Today's Macs use standard Intel-type components. A key difference from Windows is that Mac OS X loads though a boot mechanism known as EFI (Extensible Firmware Interface). Some obscure Apple-proprietary concoction, no doubt? Far from it. EFI, now officially called UEFI - the 'U' stands for 'universal' - is an open standard, originally devised by Intel as a replacement for the ageing Bios boot system.

Unlike the 16-bit Bios, EFI can be 32- or 64-bit, and is much more flexible. In particular, with suitable hardware, you can tweak EFI to persuade a Mac OS X installer that it's installing onto a Mac. A generic Intel machine on which you're running the Mac operating system has become known as a "Hackintosh".

Hackintosh

A Hackintosh, yesterday

So What Needs Hacking?

Pioneer Hackintoshers had to hack the official Mac operating system. These days it's easier: you just buy the standard Snow Leopard installation disk from the Apple Store, and rely on EFI to set up the hardware environment and install the necessary kexts.

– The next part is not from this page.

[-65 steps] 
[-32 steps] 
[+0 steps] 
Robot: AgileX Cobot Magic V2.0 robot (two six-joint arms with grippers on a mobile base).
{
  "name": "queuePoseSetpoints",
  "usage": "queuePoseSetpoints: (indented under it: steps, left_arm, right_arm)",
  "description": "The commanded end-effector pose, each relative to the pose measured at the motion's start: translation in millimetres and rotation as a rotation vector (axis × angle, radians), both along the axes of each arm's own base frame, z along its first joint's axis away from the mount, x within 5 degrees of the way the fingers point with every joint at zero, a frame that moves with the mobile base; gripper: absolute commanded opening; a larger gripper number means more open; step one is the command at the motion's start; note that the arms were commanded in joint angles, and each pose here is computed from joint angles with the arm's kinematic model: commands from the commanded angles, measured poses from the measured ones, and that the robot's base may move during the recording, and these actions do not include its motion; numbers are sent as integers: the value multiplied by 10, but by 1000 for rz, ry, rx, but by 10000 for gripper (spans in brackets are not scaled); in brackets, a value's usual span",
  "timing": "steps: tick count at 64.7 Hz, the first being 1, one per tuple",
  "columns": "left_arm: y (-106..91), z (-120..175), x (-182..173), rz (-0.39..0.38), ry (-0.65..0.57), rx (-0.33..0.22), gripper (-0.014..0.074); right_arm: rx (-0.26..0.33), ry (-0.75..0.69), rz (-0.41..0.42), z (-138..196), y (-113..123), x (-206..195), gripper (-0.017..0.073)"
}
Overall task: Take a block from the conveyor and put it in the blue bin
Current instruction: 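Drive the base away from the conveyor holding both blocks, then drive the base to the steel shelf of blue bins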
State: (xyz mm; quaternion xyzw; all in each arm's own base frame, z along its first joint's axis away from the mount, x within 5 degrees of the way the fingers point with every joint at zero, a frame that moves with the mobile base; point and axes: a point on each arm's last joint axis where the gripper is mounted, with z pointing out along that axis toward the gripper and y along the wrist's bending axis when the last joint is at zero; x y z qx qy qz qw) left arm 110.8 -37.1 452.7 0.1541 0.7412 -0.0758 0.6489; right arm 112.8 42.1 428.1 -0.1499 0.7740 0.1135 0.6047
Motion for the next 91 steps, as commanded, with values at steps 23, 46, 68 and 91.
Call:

Kexts, or "kernel extensions", are the Mac world's equivalent of Windows' drivers. They connect intimately with the operating system kernel - the processing centre of the operating system - to allow it to handle hardware components like the Ethernet port, the sound sub-system and so on.

The open source community has become pretty good at developing EFI tweaks and kext modifications to make Mac OS X feel at home with a wide variety of hardware. Recently these core coders have been joined by others who have set themselves the task of presenting all this to the end user in friendly, problem-free packages.

Bottom line: today it's a breeze to build your own Hackintosh, or adapt existing hardware to run the latest version of Mac OS X, Snow Leopard.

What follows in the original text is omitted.